IEEE Trans Cybern. 2018 Feb;48(2):818-824. doi: 10.1109/TCYB.2017.2653242. Epub 2017 Jan 24.
This paper studies the state estimation problem for nonlinearly coupled complex networks. A variance-constrained state estimator is developed by using the structure of the extended Kalman filter, where the gain matrix is determined by optimizing an upper bound matrix for the estimation error covariance despite the linearization errors and coupling terms. Compared with the existing estimators for linearly coupled complex networks, a distinct feature of the proposed estimator is that the gain matrix can be derived separately for each node by solving two Riccati-like difference equations. By using the stochastic analysis techniques, sufficient conditions are established which guarantees the state estimation error is bounded in mean square.
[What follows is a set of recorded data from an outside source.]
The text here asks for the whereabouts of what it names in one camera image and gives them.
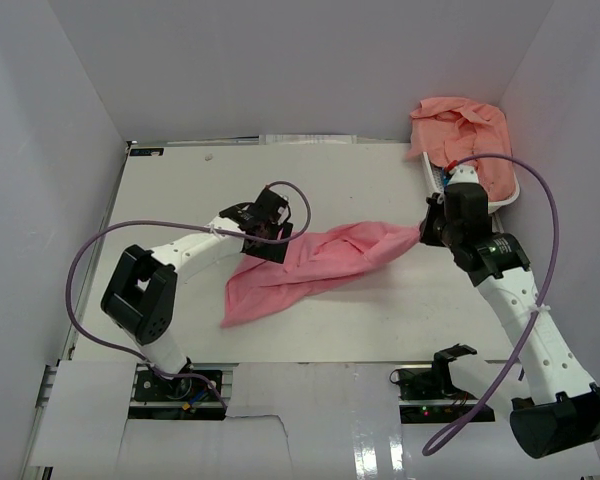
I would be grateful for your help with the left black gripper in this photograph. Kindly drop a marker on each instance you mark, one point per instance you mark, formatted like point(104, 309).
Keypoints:
point(274, 252)

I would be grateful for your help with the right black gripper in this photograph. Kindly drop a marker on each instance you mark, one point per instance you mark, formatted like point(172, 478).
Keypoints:
point(436, 205)

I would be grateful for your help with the pink t shirt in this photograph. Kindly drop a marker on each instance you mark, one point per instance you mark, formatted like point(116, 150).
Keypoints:
point(314, 263)

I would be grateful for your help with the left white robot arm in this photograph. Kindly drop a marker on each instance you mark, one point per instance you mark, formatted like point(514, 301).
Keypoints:
point(140, 296)

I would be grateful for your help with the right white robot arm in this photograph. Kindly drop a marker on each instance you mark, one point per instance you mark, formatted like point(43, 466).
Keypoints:
point(563, 410)

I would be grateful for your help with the blue cloth in basket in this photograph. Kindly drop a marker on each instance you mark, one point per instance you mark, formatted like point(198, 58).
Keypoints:
point(446, 176)

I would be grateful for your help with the white plastic basket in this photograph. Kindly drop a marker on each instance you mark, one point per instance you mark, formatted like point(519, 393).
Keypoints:
point(436, 180)

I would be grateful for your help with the salmon orange t shirt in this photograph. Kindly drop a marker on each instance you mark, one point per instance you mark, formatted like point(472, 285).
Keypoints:
point(453, 128)

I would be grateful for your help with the black label sticker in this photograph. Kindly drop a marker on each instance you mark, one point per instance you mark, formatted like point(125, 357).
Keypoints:
point(146, 152)

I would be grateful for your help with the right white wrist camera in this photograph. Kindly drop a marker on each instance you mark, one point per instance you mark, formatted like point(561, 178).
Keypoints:
point(463, 173)

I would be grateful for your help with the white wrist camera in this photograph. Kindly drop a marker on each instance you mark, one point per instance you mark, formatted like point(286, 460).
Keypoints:
point(463, 173)
point(282, 210)

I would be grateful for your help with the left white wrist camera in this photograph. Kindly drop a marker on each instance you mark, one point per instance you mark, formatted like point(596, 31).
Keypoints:
point(282, 210)

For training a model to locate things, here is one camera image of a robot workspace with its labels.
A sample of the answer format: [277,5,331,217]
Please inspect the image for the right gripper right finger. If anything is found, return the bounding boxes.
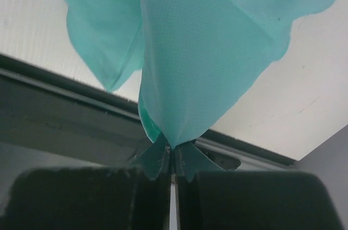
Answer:
[173,142,343,229]

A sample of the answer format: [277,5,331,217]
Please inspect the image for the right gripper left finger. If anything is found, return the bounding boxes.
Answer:
[1,135,171,229]

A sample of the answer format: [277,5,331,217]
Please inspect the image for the teal t shirt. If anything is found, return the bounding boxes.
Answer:
[65,0,335,147]

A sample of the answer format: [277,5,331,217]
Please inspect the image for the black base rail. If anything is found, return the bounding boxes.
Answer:
[0,53,297,173]
A numerical example is provided to show the effectiveness and applicability of the proposed estimator.
本文研究了非线性耦合复杂网络的状态估计问题。通过利用扩展卡尔曼滤波器的结构,开发了一种方差约束状态估计器,其中增益矩阵通过优化估计误差协方差的上界矩阵来确定,尽管存在线性化误差和耦合项。与用于线性耦合复杂网络的现有估计器相比,所提出的估计器的一个显著特点是,通过求解两个类似 Riccati 的差分方程,可以为每个节点分别推导出增益矩阵。通过使用随机分析技术,建立了充分条件,保证了状态估计误差的均方有界。提供了一个数值示例来说明所提出的估计器的有效性和适用性。